2016-10-06

クロハツモドキのヤグラタケ


 上はクロハツモドキ Russula densifolia です。


 ひだを傷つけると、ゆっくりと黒変します。 似たクロハツはひだが疎ですし、ニセクロハツはひだを傷つけても赤褐色になるだけで黒変はしません。

 このクロハツモドキの上にヤグラタケ Nyctalis lycoperdoides (下の写真の白いキノコ)が育っていました。 白いモヤモヤとしたものはヤグラタケの菌糸です。


 キノコの仲間は光合成を行う植物のような独立栄養生物ではなく、食料となる有機物を外部に依存します。 多くのキノコは落ち葉や朽木などから有機物を得たり、植物の根に絡んで、そこから有機物をもらったり(=奪ったり)していますが、ヤグラタケはクロハツやクロハツモドキなどの体から有機物を得て育ちます。


 上の写真ではヤグラタケが大きく育ち、クロハツモドキは真っ黒になってしまっています。 そしてヤグラタケの傘の頂が茶色になってきていますが、これはヤグラタケの胞子が出て来ているからです。
 多くのキノコ(坦子菌類)は傘の裏で胞子を作りますが、ヤグラタケは胞子の作られる場所も変わっていて、傘の表に胞子が出てきます。

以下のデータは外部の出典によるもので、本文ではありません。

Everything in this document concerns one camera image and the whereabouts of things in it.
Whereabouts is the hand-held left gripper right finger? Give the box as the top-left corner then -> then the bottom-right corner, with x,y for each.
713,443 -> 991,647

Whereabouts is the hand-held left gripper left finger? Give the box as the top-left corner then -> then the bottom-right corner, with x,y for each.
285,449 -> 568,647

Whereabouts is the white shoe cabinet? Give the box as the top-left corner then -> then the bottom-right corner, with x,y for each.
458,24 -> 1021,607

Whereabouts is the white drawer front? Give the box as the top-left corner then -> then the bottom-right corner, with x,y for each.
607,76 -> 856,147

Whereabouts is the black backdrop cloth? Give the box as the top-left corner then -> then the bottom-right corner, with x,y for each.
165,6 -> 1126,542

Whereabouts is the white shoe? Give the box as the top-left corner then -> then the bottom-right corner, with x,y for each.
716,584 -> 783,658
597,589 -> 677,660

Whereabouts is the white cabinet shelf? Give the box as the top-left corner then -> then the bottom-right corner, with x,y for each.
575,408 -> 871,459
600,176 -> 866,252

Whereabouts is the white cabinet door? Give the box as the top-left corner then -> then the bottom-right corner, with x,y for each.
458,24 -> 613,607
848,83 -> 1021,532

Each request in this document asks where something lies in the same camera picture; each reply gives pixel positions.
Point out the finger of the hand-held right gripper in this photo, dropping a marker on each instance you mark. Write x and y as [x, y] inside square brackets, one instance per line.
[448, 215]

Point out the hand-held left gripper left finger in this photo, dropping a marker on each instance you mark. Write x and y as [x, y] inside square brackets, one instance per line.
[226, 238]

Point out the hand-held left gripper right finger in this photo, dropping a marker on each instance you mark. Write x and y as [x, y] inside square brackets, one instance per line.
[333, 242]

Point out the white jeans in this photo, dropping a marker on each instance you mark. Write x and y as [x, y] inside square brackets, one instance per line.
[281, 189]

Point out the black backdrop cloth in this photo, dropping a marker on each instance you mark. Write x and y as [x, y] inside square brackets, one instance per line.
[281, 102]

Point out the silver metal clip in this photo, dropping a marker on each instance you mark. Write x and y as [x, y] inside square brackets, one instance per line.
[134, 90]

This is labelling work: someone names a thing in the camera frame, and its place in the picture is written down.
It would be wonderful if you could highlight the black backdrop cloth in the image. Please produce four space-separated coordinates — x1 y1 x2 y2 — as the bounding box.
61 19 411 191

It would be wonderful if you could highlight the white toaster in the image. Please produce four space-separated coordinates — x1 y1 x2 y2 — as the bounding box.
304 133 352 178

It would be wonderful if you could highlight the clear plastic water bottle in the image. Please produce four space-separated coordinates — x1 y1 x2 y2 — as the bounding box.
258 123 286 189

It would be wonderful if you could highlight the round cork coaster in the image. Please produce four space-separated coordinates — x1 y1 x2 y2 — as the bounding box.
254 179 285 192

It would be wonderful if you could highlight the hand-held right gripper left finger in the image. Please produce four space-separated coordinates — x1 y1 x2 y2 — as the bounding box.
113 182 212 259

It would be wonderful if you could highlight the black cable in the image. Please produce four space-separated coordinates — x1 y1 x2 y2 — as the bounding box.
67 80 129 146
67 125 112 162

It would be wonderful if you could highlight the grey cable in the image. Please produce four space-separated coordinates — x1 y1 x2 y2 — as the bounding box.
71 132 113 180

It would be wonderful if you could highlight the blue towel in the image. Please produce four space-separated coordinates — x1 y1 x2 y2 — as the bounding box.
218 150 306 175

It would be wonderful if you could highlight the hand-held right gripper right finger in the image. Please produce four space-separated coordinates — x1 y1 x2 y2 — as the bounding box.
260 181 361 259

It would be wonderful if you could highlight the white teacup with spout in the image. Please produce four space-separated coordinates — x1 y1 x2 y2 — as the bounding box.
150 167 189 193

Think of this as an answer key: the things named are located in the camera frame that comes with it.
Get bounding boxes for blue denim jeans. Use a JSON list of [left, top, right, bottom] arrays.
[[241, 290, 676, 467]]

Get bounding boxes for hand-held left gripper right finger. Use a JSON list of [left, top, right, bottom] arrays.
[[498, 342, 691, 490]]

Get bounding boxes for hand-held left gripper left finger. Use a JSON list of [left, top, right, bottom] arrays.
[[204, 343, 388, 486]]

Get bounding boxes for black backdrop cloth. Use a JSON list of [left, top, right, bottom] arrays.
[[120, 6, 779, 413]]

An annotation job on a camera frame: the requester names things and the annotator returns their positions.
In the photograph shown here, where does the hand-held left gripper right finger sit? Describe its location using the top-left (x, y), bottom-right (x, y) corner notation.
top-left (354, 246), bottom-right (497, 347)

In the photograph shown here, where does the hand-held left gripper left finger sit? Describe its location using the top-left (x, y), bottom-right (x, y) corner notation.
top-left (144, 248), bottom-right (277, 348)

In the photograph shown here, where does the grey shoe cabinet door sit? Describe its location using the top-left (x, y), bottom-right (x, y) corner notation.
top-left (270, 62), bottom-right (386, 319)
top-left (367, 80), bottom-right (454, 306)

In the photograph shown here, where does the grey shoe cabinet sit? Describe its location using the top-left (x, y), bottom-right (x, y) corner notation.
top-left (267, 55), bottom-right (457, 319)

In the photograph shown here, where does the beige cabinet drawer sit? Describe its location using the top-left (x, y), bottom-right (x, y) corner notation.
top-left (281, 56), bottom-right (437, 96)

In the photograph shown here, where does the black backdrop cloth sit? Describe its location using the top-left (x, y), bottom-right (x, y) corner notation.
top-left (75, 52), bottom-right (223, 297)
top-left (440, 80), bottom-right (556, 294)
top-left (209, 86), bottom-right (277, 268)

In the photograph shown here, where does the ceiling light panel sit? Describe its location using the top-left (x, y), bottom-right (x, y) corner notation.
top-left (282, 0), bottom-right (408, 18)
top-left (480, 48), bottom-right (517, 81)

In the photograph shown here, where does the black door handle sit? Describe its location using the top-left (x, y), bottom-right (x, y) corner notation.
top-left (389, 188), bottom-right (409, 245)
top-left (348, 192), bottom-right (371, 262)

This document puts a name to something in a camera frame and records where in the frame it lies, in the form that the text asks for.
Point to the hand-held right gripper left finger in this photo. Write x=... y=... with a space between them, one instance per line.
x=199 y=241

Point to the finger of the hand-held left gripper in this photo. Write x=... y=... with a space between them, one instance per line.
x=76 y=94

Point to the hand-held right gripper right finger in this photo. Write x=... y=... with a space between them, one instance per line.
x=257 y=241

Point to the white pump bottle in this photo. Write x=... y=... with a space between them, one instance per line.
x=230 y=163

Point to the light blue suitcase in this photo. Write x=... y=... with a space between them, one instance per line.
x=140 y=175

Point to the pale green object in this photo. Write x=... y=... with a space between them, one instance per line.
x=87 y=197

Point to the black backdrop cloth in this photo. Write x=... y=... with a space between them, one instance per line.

 上はヤグラタケの胞子です。 胞子の形も変わっていて、金平糖のようなたくさんの突起がみられます。 胞子の径は10~20μmほどです(上の写真の最小目盛は10μm)。


 上はよく育ったヤグラタケの傘の裏を撮ったもので、ひだはちゃんとあります。 念のため顕微鏡で調べてみましたが、ひだでは胞子は作られていませんでした。

 ヤグラタケはクロハツやクロハツモドキなどの傘の上で育ち、胞子を作り、この胞子が飛散して近くのこれらのキノコの上に落ちると、菌糸を伸ばし、子実体を作ります。 ではその年の季節に育つ最初のヤグラタケの胞子はどこから来るのでしょうね。 クロハツモドキなどが年中どこかに生えているとはとても考えられませんし、ヤグラタケの胞子が年中空中を漂っているとも考えられません。 クロハツやクロハツモドキなどのキノコの無い時期にヤグラタケがどこでどのように生き続けているのか、不思議です。 ヤグラタケの菌糸がクロハツなどの菌糸に寄生しているのでしょうか。